Can you tell us about a time you took a major risk in your career?

Starting Team Wakabayashi. It sounds kind of trite, but it has been the biggest risk in my career, and the reason is our model is built on an observation of the marketplace, a world in which we have hybrid workers, a global workforce.

So, we price ourselves at a global level, so where we find our counterparts in the US, as an example, maybe charging 200 or 250 dollars per hour.
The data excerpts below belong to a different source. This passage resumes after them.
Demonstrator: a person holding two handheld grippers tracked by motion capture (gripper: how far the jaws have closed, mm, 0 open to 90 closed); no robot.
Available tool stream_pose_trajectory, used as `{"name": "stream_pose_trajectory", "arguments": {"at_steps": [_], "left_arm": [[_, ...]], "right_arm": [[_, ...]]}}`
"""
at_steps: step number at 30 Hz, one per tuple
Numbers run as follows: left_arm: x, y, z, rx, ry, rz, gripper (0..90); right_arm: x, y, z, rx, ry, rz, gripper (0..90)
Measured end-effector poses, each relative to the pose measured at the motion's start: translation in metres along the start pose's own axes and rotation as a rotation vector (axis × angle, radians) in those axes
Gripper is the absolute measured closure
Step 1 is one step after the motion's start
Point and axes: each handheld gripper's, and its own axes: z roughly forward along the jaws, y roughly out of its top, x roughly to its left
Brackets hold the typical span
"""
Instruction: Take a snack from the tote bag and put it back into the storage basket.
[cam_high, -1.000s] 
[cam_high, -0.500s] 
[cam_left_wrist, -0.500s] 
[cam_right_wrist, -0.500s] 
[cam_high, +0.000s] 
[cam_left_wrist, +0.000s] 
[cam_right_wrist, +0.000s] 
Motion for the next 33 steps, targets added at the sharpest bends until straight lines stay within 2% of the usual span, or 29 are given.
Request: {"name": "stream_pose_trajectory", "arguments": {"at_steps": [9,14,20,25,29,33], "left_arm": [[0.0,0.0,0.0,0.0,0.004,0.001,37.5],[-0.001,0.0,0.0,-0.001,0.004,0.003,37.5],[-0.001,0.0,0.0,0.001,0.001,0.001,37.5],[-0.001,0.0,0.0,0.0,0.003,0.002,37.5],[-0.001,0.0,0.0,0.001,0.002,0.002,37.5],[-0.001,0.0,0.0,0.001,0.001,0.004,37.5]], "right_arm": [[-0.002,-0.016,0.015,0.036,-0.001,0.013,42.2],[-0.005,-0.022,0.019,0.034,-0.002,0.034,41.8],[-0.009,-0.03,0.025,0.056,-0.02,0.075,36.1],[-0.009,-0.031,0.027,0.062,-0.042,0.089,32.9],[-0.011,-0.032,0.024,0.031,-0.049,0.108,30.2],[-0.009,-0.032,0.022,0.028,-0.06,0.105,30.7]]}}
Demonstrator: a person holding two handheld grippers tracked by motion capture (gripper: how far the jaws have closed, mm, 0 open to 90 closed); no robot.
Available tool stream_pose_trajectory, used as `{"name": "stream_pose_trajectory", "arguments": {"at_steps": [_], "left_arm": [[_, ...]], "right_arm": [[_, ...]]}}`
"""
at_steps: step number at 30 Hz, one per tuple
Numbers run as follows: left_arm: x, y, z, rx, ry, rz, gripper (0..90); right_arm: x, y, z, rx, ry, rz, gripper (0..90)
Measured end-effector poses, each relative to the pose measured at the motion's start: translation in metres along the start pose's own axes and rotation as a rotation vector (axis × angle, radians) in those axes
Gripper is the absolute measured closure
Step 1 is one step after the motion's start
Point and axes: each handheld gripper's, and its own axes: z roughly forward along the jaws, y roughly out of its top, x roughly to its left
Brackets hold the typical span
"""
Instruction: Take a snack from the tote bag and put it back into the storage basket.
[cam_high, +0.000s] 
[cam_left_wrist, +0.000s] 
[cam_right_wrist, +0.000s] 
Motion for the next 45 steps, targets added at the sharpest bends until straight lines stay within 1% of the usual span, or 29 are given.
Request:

We’re still around 50 dollars an hour because we have great minds from all kinds of different economies, and so we keep our prices fair to everyone on the team.

I think that was a huge risk because so many people said, ‘Dennis, you could charge so much more.’ If we’re being honest, great minds, great voices, doing good work, it doesn’t have to be all about the money, so I guess the big risk is doing this for more than money.

What marketing/business trends are you taking advantage of right now?

First of all, the number one trend in marketing and in the ecosystem in terms of profitability is a shift to eCommerce, so, of course, we’re looking at eCommerce trends and what’s happening around the world. The other trend that is really important to pay attention to is this global marketplace. We see offshore BPOs, a lot of different models now taking advantage of brilliant minds from everywhere in the world and bringing them together.

So, I think the trend is not to let your smartest people come from a particular geography and not to have that bias but to take advantage of the communication tools that are available to tap into rich human resources around the world and bring those into a business opportunity for everyone involved.

“I think the trend is not to let your smartest people come from a particular geography and not to have that bias but to take advantage of the communication tools that are available to tap into rich human resources around the world and bring those into a business opportunity for everyone involved.”

What career advice would you like to share with Global Marketing Influencers?

I would say that consistency is key. Having an original voice and the irony of that, I would quote another person, speaking about originality, but there was a famous rapper in the United States named Deltron 3030, and he said, ‘Copycats finish last in the human race,’ and I think that’s true.